My research was at a crucial stage and highly confidential. I couldn’t let some random graduate student looking for a break on their tuition into my inner sanctum. It was unthinkable.
She awkwardly pulled her hand from my grasp when I held on to it for too long.
Filling the tense silence, she continued, “I have my credentials here.” She reached into her purse and pulled out a white, neatly folded piece of paper. “The university asked me to assure you that I am not a graduate student. I have advanced degrees in chemistry and bioengineering from both the Imperial College and the Massachusetts Institute of Technology in the United States.”

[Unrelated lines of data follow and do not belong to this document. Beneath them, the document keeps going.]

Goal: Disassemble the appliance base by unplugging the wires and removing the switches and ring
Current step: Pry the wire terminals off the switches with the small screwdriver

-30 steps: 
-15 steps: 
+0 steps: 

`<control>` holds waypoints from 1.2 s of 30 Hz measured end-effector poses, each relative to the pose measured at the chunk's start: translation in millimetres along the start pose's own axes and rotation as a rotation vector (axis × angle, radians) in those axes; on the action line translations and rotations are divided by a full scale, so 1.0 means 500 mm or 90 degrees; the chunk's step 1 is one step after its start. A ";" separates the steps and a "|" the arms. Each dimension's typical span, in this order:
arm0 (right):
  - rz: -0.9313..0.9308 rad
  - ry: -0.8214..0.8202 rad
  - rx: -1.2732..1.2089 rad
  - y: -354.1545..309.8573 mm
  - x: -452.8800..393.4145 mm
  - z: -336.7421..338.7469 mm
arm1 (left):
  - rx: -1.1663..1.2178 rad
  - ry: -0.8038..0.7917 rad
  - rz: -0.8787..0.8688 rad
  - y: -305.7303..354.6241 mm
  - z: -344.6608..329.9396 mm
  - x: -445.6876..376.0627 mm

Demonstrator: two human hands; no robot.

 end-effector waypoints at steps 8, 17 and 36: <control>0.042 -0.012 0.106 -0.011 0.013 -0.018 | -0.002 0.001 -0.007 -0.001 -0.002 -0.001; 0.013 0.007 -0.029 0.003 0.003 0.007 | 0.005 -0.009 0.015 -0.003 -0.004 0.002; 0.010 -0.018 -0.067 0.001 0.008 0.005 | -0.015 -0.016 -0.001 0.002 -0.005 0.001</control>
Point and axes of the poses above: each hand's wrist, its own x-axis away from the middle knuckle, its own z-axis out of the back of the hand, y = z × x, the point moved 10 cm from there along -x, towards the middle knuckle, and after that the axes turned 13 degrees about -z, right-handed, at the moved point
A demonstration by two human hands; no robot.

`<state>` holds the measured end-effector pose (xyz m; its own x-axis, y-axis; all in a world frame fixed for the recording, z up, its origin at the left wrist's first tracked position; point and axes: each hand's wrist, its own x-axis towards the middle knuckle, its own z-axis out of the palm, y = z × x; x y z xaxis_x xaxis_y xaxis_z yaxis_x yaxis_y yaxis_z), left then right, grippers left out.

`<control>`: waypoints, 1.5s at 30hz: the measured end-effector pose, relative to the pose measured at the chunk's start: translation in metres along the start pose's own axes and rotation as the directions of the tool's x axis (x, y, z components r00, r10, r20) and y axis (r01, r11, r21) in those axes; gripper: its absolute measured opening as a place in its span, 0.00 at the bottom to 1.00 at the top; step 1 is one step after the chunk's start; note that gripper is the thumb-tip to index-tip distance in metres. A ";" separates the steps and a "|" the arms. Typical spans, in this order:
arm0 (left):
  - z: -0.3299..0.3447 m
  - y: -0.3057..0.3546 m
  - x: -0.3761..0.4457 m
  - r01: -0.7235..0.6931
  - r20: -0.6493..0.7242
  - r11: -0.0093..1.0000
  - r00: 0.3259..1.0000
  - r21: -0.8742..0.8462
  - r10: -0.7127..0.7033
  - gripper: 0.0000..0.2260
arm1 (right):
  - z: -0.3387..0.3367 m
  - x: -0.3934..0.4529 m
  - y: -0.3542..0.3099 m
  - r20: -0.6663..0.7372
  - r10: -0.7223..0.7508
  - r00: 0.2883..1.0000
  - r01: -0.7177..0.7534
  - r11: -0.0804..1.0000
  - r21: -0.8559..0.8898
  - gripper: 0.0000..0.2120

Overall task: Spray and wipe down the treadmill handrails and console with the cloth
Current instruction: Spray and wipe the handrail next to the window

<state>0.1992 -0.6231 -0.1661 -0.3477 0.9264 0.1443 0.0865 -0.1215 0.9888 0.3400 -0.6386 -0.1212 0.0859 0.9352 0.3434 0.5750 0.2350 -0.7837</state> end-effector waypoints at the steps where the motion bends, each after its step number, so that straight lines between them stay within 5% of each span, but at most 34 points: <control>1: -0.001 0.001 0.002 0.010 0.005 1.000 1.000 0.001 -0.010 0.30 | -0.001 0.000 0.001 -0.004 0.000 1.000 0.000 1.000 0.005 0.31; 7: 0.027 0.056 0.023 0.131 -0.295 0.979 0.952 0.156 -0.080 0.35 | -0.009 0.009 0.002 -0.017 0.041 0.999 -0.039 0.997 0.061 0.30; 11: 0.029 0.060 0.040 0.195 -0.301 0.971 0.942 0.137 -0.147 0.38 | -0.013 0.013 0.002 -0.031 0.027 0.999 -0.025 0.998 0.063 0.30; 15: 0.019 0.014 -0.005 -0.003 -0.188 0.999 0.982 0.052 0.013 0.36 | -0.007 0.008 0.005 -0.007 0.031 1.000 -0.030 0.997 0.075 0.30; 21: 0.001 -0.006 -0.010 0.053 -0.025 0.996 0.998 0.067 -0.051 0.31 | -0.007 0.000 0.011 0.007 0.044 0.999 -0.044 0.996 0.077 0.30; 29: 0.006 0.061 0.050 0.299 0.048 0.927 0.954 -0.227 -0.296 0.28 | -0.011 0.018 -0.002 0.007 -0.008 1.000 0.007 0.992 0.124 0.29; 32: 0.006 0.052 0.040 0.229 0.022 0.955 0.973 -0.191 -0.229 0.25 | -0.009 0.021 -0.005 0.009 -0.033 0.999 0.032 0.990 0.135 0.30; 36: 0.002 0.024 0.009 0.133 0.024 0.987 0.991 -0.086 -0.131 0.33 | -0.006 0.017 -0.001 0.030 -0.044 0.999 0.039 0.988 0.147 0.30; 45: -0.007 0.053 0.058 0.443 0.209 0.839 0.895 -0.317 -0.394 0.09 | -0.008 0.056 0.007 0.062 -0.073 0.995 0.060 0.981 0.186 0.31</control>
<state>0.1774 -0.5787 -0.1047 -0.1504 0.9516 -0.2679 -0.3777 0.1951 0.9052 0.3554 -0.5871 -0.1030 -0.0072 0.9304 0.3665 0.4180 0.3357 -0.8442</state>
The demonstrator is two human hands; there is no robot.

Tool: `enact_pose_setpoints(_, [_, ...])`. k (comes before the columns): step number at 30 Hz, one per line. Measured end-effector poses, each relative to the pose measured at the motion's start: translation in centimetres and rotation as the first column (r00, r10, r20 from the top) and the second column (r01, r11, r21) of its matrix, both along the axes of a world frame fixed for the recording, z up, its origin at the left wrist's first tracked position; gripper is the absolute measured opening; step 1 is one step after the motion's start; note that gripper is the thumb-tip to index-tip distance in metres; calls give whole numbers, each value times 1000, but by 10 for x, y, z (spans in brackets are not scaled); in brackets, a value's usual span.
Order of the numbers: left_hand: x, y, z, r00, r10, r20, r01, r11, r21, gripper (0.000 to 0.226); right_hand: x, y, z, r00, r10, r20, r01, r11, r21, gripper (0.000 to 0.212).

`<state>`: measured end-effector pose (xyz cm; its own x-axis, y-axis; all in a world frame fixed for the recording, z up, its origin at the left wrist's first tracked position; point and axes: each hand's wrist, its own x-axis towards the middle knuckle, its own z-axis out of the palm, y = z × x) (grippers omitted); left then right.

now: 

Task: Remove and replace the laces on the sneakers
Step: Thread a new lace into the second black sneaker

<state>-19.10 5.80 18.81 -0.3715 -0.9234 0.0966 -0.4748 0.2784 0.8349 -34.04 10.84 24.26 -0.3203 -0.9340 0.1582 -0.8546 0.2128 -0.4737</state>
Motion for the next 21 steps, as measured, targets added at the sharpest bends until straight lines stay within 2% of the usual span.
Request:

I continued to stare at her, not reaching for the piece of paper she offered.
After a long pause, she opened the paper and held it up for me to see. “I was also given the necessary top secret clearances by the military to work on this project with you.”
I blinked several times, trying to gather myself together. Finally, I spoke. “I’m sorry, Miss…”
“Poole. Catherine Poole.”
“Yes, I’m sorry, but you’ve been misinformed. I do not require a lab assistant on this project.”
“Please, Dr. Jekyll. If you’d only give me a chance. I’ve read into the details, and I have to say I admire and respect what you are doing here.”
My eyes narrowed. “What do you mean?”
She held her hand to her heart. “Why, creating a formula that would enhance the bravery of Her Majesty’s soldiers, of course. Allowing those men and women to set aside their fears and focus on protecting our country will probably save thousands of lives. Just think of all the deaths that could happen if a soldier hesitates, even for a split second, before pulling a trigger or giving the all-clear for a drone strike.”
She was lying.
I could tell.
She was just telling me what I wanted to hear, trying to get me to trust her.
Turning my back on her, I gathered up the papers and held them close to my chest. “As I’ve said, there has been a mistake. I do not require an assistant.”
Catherine’s shoulders slumped. She neatly refolded the paper and tucked it into her purse. “Thank you for your time, Dr. Jekyll. I’m sorry to have disturbed your work.”
Without another word of protest, she turned and left.
The floral scent of her perfume lingered long after she was gone.